Is there office politics going on here? I'm not sure 'seeming nervous' is grounds to block a promotion. That's an interpretation. You could be focused and concentrating and quiet as a result. How did you 'seem' nervous?

At a new job (a few weeks in), my manager gave feedback about 'the most successful people come in early, stay late, get their heads down and don't chat' (sales role).

I took it on board (not that I was chatting or faffing but I thought ok, show up and work hard).

A week later he gave feedback that I was 'a lone wolf' because I turned up before anyone, stayed at the office instead of going to the pub with colleagues, and didn't idly chat when grabbing a coffee Confused

Bear in mind as well that reasonably assertive women are labelled 'ball breakers' and 'aggressive' where the same from men isn't even commented on because it's deemed 'normal'.

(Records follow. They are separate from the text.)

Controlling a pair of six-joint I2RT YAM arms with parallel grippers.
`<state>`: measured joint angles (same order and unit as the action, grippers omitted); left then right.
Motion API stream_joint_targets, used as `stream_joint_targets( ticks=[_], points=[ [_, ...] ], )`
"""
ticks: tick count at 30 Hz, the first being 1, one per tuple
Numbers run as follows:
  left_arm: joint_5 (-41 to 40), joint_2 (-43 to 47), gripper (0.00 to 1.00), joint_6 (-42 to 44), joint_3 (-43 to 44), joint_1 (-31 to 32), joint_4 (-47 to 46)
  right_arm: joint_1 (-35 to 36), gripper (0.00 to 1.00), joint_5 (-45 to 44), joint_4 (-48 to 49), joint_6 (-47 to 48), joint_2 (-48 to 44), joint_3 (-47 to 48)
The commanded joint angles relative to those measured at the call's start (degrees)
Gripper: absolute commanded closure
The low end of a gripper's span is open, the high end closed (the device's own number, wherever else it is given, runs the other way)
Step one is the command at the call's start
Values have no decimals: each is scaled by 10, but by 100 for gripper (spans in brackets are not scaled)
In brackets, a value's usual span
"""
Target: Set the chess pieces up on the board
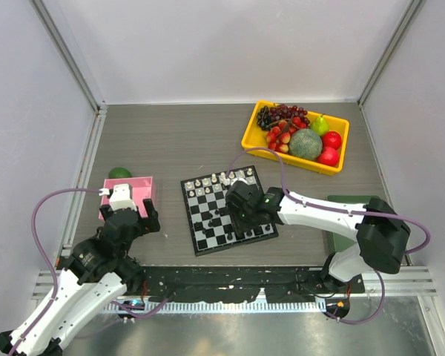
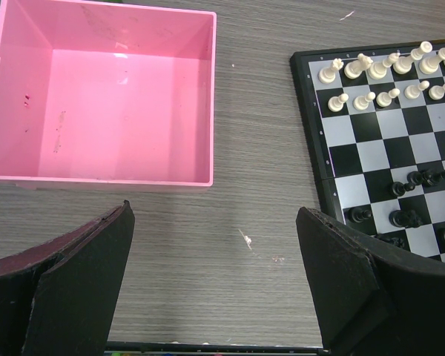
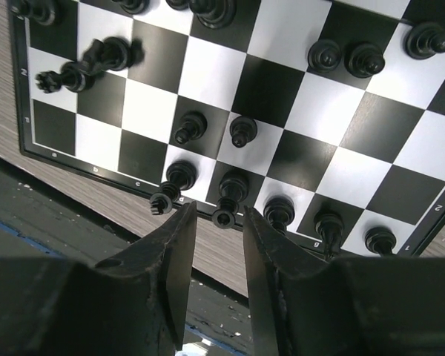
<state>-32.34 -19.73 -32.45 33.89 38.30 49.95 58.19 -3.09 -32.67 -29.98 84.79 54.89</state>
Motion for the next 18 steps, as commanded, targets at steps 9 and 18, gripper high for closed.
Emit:
stream_joint_targets(
  ticks=[9,18],
  points=[
    [-5,2,1,5,1,1,-23,3,59,-52,-10,35,16,116],
    [-7,6,1,5,0,1,-23,-19,59,-56,-5,65,117,199]
  ],
)
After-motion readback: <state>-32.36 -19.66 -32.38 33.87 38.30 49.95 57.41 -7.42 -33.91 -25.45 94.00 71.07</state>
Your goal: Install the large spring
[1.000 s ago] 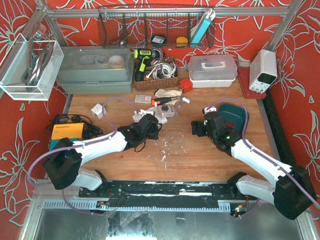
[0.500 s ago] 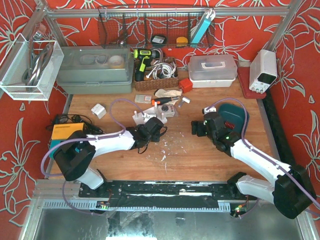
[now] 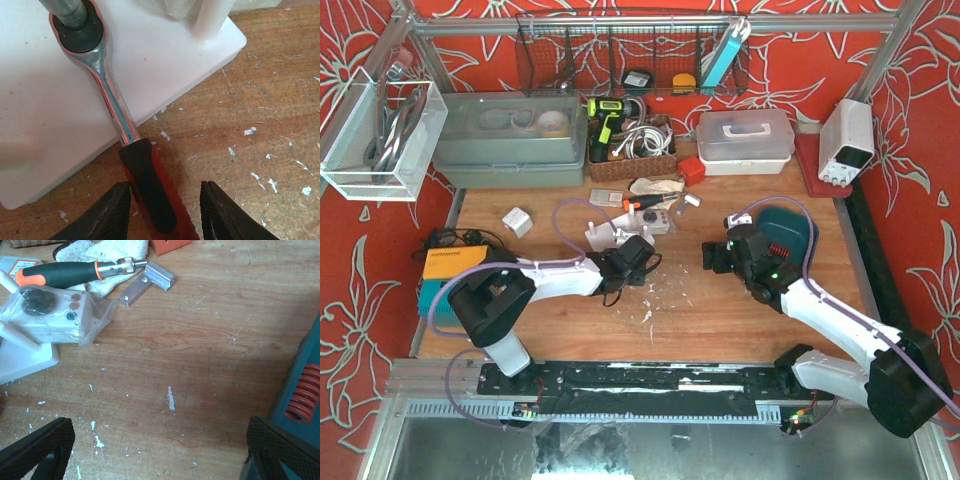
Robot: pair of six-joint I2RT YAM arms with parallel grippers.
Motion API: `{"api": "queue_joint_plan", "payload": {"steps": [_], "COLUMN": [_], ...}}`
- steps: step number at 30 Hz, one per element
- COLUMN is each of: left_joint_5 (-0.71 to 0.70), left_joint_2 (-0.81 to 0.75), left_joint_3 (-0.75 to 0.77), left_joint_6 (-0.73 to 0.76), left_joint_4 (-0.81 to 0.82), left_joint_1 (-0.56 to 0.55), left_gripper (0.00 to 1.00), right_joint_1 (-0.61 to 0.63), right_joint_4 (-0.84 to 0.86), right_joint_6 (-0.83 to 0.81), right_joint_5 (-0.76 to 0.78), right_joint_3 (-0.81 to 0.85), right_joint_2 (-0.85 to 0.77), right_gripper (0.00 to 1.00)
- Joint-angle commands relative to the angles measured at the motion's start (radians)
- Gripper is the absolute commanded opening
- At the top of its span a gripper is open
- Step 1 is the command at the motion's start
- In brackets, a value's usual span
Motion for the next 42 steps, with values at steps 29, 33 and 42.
{"api": "queue_joint_plan", "payload": {"steps": [29, 33, 42], "left_joint_5": [-0.103, -0.106, -0.080], "left_joint_2": [0.026, -0.021, -0.168], "left_joint_3": [0.059, 0.063, 0.046], "left_joint_6": [-0.019, -0.009, 0.026], "left_joint_4": [-0.096, -0.110, -0.110], "left_joint_1": [-0.005, -0.005, -0.003], "left_gripper": [0.21, 0.10, 0.00], "right_joint_1": [0.007, 0.007, 0.008], "right_joint_4": [0.001, -0.004, -0.004], "right_joint_6": [0.003, 0.006, 0.006], "right_joint_5": [0.079, 0.082, 0.098], "right_joint_3": [-0.003, 0.001, -0.005], "right_joint_2": [0.023, 0.025, 0.017], "right_gripper": [0.94, 0.94, 0.94]}}
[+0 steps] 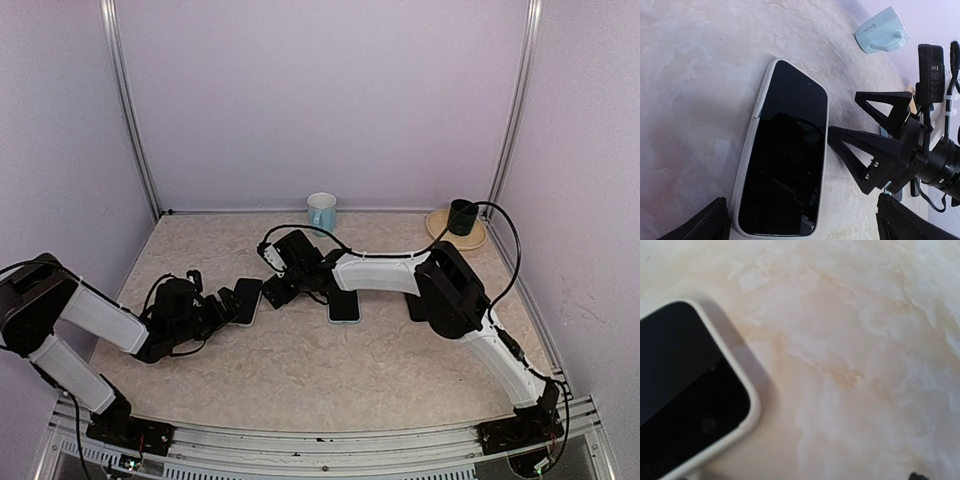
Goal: Put the phone into the phone case
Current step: Move the phone with the phone case to the center of the board.
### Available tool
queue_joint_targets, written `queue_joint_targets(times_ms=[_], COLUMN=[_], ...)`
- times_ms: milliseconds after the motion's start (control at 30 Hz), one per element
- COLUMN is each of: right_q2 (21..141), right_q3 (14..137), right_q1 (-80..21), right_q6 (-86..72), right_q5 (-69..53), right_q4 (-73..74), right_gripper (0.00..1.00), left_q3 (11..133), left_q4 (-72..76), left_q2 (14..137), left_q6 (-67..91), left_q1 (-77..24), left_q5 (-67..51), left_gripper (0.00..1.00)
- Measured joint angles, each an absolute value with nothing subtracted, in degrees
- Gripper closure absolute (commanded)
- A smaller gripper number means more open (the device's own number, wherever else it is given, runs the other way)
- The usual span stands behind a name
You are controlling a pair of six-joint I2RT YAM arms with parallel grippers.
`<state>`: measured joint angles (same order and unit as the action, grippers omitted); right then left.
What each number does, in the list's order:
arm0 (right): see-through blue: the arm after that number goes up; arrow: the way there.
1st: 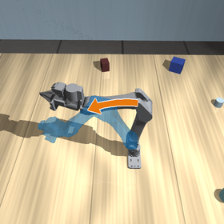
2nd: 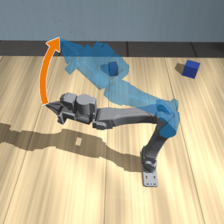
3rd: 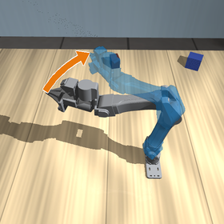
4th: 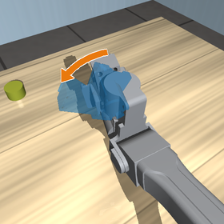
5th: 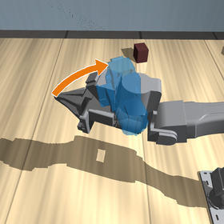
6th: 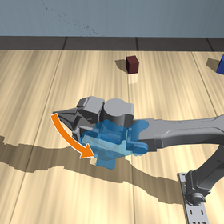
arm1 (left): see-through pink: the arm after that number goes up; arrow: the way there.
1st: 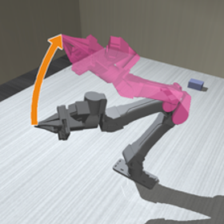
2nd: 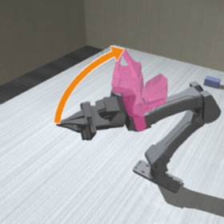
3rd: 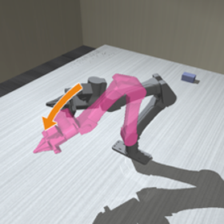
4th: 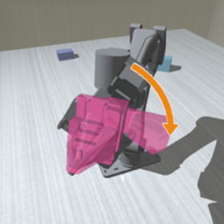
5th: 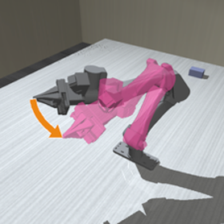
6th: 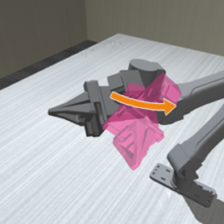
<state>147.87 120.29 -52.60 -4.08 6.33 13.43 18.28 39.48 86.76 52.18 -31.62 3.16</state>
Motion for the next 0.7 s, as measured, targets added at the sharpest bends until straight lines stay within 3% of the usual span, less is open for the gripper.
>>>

MissMillion · 13/09/2023 16:07

Really hard for us to judge. We don't know you, your personality, what you may think is confident could come across as really timid to someone else. Who knows if it was justified.

C152 · 13/09/2023 16:45

I think it's unfair purely because it's subjective. Did they give instances of where your apparent nervousness impacted on your work e.g. not meeting clients/peers in the eyes when talking to them, perhaps talking too quickly meaning it was difficult to understand the key points etc? If they did give examples and outlined why these were relevant, then I think that's something to consider and possibly work on in the future.

If they didn't, I think @TibetanTerrah is right and this is a difficult situation to win. The only things I can think of are probably what you have already done - articulate your successes (in terms of relationship building, financial impact for company, basics like achieving or going beyond goals) and find others to support you. Being great at your job is often not enough, you do need senior people in your corner when you want to go for a promotion - someone who is not your line manager who is willing to speak up on your behalf. Do you have someone like that who could counter what the other person claimed or highlight your positives?